1963 yılında olaylar başlayınca, ekmek su kadar ihtiyaç olan haber hürriyetinden bile Kıbrıs Türkü yoksun bırakıldı. 6.1.1964 tarihinde plastikten ay ve yıldızlı bir damga yapıldı, Rum’dan kalma pullar kullanılarak muhabere sağlandı. Bir gün sürdü bu… Hemen Birleşmiş Milletleri koydu araya ve hemen durduracaksınız dendi. Bu defa gizli olarak tarih yerine yıldız koyularak devam edildi. Bu mektuplar köylere kadar ulaştı, nasıl ulaştı? Türkiye Kızılay’ın arabalarına sokuşturularak, taksi şoförleri gizli gizli götürdüler. İlk pullarımızı 1970 yılında Rum’dan gizli bastık. Bu pulları hem mektuplarda hem de makbuzlarda damga pulu olarak kullandık. 1973 yılında Türkiye Cumhuriyeti yedi puldan oluşan bir seri hazırlayıp bizim postaya hediye etti. İlk doğru dürüst kullandığımız pullar onlardır. Büyük sükse yapmıştı bu pullar, yabancı filatelistler hücum etmişlerdi.

GÖLGE OYUNU

Gölge oyunu merakınız nasıl başladı?
Çocukluğumuzda köyümüze karagözcüler gelirdi. Bunlardan Mulla Hasan bir Karagöz’cüydü ve babamın bakkaliyesi vardı köyde, onun tam karşısında Ali Ağa’nın kahvehanesi vardı. Oraya yaşlı bir karı, koca gelirdi ve geceleri Karagöz oynatırdı. Ancak biz çocuklara seyretmek için izin verilmezdi. Ben bir defa gizli gizli seyretme imkânı buldum ve vuruldum. Sinemanın, televizyonun olmadığı, radyonun ise yeni yeni ortaya çıktığı dönemlerdi. Oyunun ertesi günü Mulla Hasan’ın gece Karagöz’de yaptığı esprileri, oyunun senaryosunu birbirlerine anlatır dururlardı. O yüzden ben o oyunları görmüş kadar oluyordum. Bizim köyün insanlarının espri ve taklit yeteneği çok fazlaydı. Böyle bir ortamda büyüdüm.

Sonra…
Öğrencilik yıllarımda Karagöz ve Hacivat’ın taklitlerini çok yapardım, arkadaşlar da hoşlanırdı. Karagöz’ün ince, Hacivat’ın kalın, tok bir sesi vardır. Bir oyunda değişik karakterlerle 8-10 kişiyi seslendiririm. O yüzden sesimi kaybettim. Ama iyi ki yapmışım diyorum. Şu ana kadar BRT, 40  oyunumu kayıt altına aldı. Kayıt yapılırken seslendirmenin yanı sıra tüm efektleri de yapıyordum, yani sonradan eklenmedi o efektler.
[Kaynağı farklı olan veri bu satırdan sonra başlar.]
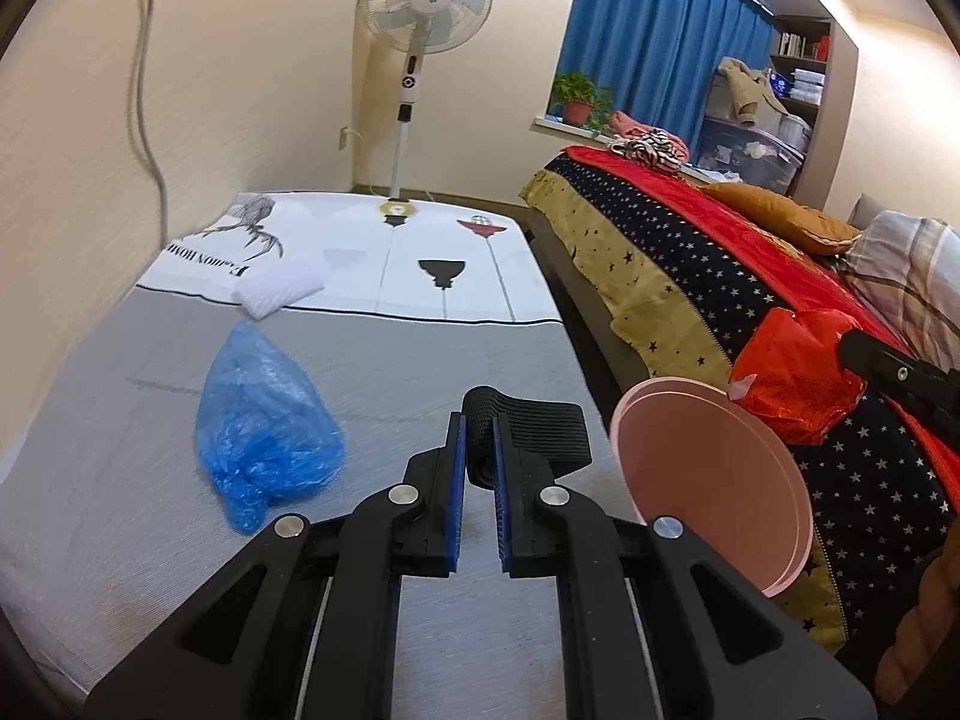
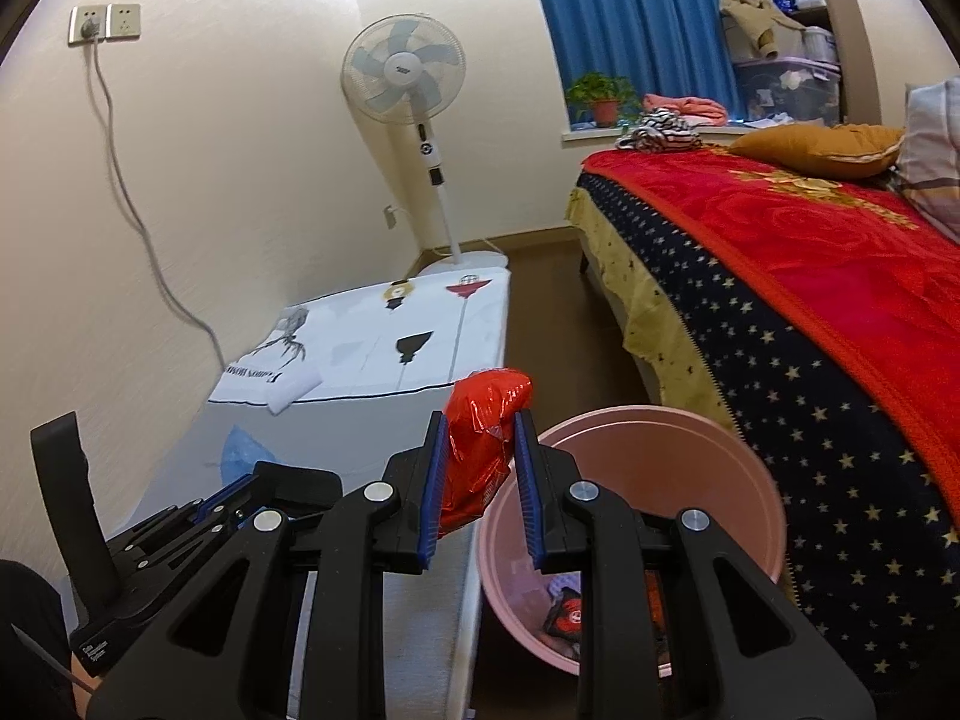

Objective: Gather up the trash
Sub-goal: 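Hold the red bag and black strap over the pink bin with both grippers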

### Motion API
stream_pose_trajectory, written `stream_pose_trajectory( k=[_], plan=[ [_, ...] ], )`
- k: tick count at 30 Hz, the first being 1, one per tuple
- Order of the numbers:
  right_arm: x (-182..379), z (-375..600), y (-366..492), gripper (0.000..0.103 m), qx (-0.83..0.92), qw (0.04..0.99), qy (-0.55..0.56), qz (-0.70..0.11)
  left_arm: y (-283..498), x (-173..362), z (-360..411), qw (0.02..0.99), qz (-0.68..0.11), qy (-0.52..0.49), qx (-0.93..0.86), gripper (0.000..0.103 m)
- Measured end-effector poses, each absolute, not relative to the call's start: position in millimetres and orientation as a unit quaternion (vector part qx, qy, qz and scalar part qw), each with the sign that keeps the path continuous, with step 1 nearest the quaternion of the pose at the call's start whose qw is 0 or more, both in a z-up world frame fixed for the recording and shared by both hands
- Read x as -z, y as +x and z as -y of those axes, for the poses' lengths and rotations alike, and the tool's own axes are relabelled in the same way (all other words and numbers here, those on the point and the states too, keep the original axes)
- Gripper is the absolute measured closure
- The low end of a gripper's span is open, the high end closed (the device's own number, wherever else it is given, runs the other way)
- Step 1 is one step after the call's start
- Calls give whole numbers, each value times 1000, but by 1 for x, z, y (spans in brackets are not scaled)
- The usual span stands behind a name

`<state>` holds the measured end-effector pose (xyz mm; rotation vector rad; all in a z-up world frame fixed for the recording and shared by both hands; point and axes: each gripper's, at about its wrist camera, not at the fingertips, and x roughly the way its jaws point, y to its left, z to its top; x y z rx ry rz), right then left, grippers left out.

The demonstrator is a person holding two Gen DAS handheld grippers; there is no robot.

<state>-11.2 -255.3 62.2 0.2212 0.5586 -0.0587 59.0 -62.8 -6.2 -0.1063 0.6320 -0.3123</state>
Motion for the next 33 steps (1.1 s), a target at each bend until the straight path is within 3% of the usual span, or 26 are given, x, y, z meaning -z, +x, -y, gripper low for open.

Büyükhan’da oynatıyordunuz değil mi?
Her hafta oynatıyordum.  Oyunumu seyreden Almanlardan biri bana ‘sen tek kişilik tiyatrosun’  demişti.
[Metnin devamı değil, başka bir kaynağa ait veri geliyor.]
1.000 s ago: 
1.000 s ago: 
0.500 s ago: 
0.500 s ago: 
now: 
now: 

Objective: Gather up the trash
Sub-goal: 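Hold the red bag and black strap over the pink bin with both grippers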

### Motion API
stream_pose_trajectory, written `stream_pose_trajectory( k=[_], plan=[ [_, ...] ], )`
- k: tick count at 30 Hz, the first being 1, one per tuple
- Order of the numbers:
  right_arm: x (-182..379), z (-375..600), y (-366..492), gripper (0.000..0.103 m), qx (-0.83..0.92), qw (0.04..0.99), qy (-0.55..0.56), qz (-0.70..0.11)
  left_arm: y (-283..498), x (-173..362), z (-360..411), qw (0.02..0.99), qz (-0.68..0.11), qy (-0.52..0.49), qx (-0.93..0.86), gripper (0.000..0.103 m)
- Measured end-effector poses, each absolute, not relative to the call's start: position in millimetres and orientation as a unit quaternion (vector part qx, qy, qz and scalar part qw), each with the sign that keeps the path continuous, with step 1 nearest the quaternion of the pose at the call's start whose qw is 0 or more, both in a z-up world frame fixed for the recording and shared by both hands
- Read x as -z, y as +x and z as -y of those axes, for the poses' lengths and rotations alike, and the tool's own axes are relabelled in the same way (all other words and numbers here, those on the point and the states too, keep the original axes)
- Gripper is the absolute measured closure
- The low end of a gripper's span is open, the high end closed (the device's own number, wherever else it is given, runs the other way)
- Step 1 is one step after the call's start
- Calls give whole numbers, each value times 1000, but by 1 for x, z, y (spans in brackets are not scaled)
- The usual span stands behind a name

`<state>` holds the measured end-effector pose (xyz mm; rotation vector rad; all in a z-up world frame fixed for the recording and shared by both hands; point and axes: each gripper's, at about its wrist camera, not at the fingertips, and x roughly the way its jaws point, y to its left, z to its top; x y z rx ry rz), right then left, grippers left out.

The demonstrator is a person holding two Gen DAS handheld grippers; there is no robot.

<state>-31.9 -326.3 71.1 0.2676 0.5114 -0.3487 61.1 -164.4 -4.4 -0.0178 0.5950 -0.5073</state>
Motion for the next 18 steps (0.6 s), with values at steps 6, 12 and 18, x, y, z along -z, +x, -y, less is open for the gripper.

Kaç yılında başladınız gölge oyununa?
Sene 1962, Namık Kemal Lisesi’nde Türkçe öğretmeniyim. Okul müdürü Necati Bey bir gün bana ‘sen Karagöz oynatıyormuşsun’ dedi ve okulda oynatmamı istedi. Ama ne perdem var ne alet edevatım. Bana ‘her türlü aleti edevatı yaptıracağım, Lisenin önündeki platformu hazırlayacağım ve bütün velileri davet edeceğim’ dedi. Böylece yaptık bir gece, çok beğenildi. Sonra 1963 yılında olaylar başladı ve Lefkoşa’ya geldim. Olayların arasında bulduğum boş zamanlarda Karagöz sureti yapmaya çalışırdım. Malzeme yoktu o yıllarda. Bir davulcuya gittim ve ona eskiyen davul derilerini bana vermesini söyledim. Aslında deve derisinden yapılır.

TİPLEMELER

Suretleri siz mi yapıyorsunuz?
Ben de yaparım ama bu apayrı bir iştir ve zordur yapımı. En küçük hata hemen kendini gösterir. Şimdi boş zamanlarımda eskiden günümüze kadar olan, oyunlarda kullandığım suretleri tablolaştırıyorum.

Karagöz ve Hacivat’ın dışında kendi yarattığınız tiplemeler var mı?
Var tabii, mesela Bilgin Dede, Zırdeli veya Kıbrıs Rum’u gibi… Karagözcüler zaman içinde kendi tiplemelerini oyunlara koymaya başlarlar. Ben de 15-20 karakter yarattım.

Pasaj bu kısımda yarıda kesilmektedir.